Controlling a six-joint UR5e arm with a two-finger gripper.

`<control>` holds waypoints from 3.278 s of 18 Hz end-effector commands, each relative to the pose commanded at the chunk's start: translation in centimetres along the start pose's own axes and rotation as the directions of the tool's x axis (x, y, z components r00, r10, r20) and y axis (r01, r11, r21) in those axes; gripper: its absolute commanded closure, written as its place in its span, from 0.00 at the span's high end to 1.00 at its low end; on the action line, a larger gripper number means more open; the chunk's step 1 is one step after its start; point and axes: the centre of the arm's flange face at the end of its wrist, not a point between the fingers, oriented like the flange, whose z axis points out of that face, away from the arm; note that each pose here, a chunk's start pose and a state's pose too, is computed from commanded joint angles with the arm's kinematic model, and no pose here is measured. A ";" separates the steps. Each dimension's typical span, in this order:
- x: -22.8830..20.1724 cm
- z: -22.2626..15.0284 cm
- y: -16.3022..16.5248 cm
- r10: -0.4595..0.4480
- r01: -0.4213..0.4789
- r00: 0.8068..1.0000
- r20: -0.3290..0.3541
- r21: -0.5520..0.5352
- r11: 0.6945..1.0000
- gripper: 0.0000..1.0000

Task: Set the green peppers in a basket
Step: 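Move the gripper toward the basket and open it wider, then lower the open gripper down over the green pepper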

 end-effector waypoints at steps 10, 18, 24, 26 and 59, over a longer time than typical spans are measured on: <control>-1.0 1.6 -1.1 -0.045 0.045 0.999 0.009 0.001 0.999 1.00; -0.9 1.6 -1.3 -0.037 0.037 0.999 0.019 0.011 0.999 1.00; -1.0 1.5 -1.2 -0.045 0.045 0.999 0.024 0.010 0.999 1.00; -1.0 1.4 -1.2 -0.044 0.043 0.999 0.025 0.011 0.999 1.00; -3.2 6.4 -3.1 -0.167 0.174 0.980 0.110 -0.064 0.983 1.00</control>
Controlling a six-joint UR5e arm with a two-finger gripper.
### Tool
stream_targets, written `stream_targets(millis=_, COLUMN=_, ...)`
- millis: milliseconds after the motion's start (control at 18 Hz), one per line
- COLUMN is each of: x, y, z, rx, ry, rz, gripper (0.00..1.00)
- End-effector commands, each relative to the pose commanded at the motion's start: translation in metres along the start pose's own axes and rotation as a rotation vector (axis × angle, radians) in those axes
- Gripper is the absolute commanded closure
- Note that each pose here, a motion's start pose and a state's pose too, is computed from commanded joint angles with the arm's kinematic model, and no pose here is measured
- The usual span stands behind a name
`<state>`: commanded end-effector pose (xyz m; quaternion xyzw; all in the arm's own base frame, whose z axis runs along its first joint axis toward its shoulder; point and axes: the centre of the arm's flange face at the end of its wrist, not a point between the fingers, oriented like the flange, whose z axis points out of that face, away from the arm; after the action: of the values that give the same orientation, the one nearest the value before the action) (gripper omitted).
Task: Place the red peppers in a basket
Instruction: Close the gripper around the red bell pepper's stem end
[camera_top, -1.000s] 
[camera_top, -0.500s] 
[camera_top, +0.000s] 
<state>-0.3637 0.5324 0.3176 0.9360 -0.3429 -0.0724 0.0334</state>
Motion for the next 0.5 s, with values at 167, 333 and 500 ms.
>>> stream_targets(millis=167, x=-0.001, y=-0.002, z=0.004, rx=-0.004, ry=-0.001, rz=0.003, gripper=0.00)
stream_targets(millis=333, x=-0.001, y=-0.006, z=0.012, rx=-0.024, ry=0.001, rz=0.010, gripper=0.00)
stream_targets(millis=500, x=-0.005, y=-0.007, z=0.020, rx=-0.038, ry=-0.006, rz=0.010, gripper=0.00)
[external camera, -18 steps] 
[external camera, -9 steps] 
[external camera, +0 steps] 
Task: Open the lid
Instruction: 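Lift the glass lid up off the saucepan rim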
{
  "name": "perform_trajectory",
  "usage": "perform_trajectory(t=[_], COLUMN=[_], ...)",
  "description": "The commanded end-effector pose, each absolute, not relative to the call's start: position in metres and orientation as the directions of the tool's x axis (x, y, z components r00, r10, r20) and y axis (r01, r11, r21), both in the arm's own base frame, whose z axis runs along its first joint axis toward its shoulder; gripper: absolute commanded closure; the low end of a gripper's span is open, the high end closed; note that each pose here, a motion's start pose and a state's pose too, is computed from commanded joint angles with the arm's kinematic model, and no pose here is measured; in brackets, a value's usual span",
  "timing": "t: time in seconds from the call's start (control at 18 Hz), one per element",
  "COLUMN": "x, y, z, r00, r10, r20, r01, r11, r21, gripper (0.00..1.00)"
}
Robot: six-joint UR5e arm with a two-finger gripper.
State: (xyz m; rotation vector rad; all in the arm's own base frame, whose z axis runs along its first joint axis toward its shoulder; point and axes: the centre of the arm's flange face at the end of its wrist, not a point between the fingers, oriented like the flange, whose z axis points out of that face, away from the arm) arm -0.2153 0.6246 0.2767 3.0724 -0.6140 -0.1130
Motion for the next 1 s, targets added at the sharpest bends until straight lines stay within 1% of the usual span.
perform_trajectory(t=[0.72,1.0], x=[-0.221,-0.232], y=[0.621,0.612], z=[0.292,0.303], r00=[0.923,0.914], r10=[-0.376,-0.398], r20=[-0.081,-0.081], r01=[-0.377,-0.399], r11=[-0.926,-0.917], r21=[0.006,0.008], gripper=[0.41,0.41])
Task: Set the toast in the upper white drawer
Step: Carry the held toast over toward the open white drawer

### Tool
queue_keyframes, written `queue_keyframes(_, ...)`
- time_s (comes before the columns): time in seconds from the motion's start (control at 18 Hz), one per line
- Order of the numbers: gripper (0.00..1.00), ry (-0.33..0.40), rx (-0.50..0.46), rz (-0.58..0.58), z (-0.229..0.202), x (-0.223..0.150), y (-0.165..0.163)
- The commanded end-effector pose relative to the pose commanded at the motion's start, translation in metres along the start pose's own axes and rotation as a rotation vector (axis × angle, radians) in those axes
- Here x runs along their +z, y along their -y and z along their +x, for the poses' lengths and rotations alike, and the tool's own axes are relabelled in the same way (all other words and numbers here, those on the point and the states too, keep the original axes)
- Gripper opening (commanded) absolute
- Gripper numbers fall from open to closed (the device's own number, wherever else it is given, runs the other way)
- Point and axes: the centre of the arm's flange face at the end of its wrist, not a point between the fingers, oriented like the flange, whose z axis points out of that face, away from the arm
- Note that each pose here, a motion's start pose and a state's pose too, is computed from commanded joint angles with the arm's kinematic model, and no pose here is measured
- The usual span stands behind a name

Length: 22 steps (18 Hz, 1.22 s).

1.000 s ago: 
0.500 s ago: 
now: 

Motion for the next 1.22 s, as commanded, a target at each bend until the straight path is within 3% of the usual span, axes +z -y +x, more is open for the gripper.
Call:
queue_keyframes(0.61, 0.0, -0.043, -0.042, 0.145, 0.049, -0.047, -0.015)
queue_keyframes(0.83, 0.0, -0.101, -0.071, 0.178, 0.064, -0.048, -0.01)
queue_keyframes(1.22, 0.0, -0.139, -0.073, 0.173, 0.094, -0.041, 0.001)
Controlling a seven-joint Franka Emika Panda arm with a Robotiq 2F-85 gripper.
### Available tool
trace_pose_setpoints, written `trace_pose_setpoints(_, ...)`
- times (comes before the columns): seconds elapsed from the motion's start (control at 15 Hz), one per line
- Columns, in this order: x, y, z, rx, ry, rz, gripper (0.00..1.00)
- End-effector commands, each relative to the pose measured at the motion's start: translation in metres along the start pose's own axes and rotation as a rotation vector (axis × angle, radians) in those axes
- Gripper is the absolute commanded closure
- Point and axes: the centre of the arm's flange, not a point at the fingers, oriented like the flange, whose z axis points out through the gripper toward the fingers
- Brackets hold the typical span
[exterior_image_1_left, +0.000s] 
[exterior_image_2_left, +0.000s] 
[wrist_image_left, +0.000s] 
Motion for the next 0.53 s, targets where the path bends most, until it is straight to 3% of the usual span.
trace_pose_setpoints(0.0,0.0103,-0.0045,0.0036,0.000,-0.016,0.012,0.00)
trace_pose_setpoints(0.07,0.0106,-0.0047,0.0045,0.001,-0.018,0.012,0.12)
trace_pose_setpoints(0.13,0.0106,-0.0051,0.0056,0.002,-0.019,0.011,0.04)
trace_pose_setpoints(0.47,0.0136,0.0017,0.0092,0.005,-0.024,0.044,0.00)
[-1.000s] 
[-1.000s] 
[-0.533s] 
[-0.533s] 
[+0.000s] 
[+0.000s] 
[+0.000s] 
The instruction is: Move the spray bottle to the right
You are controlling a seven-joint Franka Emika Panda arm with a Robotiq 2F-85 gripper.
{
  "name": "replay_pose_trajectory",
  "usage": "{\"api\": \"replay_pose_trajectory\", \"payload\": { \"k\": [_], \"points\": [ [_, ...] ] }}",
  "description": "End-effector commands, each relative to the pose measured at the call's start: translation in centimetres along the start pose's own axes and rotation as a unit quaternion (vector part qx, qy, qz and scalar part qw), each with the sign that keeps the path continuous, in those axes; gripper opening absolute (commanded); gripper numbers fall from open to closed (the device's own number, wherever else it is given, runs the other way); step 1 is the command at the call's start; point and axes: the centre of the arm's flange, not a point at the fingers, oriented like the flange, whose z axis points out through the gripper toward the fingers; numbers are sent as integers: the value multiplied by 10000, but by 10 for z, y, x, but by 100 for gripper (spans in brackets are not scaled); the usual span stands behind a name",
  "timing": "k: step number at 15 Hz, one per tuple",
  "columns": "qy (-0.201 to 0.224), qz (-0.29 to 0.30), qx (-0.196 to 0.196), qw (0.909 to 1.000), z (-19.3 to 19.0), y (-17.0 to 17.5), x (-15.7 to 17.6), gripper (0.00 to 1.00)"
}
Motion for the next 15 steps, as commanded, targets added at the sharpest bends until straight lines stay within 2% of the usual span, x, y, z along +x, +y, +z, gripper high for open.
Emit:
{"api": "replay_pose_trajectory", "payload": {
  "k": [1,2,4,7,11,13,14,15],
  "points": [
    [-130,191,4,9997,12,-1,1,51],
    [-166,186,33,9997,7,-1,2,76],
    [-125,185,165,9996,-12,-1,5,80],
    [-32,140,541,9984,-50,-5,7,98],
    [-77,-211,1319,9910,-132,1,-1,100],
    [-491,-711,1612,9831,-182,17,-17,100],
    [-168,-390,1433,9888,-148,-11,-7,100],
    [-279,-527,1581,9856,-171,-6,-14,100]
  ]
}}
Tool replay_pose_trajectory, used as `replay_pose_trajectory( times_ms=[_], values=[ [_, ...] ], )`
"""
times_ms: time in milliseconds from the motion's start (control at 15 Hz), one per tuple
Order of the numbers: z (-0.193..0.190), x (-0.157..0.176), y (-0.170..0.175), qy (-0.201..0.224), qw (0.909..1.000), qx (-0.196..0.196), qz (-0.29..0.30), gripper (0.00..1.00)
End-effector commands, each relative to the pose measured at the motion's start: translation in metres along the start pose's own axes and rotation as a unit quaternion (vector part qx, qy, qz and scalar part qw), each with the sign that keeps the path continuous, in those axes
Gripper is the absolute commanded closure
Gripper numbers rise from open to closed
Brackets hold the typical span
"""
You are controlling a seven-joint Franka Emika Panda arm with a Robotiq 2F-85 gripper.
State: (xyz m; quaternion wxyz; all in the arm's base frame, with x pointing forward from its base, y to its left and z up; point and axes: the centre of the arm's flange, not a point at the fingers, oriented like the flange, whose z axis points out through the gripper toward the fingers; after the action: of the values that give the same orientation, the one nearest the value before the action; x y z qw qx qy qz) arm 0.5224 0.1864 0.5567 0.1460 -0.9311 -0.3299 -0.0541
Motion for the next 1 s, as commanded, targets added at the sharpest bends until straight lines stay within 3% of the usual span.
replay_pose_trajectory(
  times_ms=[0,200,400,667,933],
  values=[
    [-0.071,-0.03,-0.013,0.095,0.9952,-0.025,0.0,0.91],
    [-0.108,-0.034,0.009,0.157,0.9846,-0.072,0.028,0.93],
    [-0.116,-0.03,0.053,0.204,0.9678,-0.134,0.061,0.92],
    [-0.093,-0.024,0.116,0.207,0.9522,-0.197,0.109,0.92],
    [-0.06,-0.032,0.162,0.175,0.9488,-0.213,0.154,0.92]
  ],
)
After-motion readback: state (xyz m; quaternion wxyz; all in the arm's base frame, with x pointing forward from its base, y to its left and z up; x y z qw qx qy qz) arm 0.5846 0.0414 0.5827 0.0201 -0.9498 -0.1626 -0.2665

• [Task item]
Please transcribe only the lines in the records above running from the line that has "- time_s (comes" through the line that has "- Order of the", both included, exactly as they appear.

• [Answer space]
- time_s (comes before the columns): time in seconds from the motion's start (control at 18 Hz), one per line
- Order of the numbers: gripper (0.00..1.00), ry (-0.33..0.40), rx (-0.50..0.46), rz (-0.58..0.58), z (-0.229..0.202), x (-0.223..0.150), y (-0.165..0.163)

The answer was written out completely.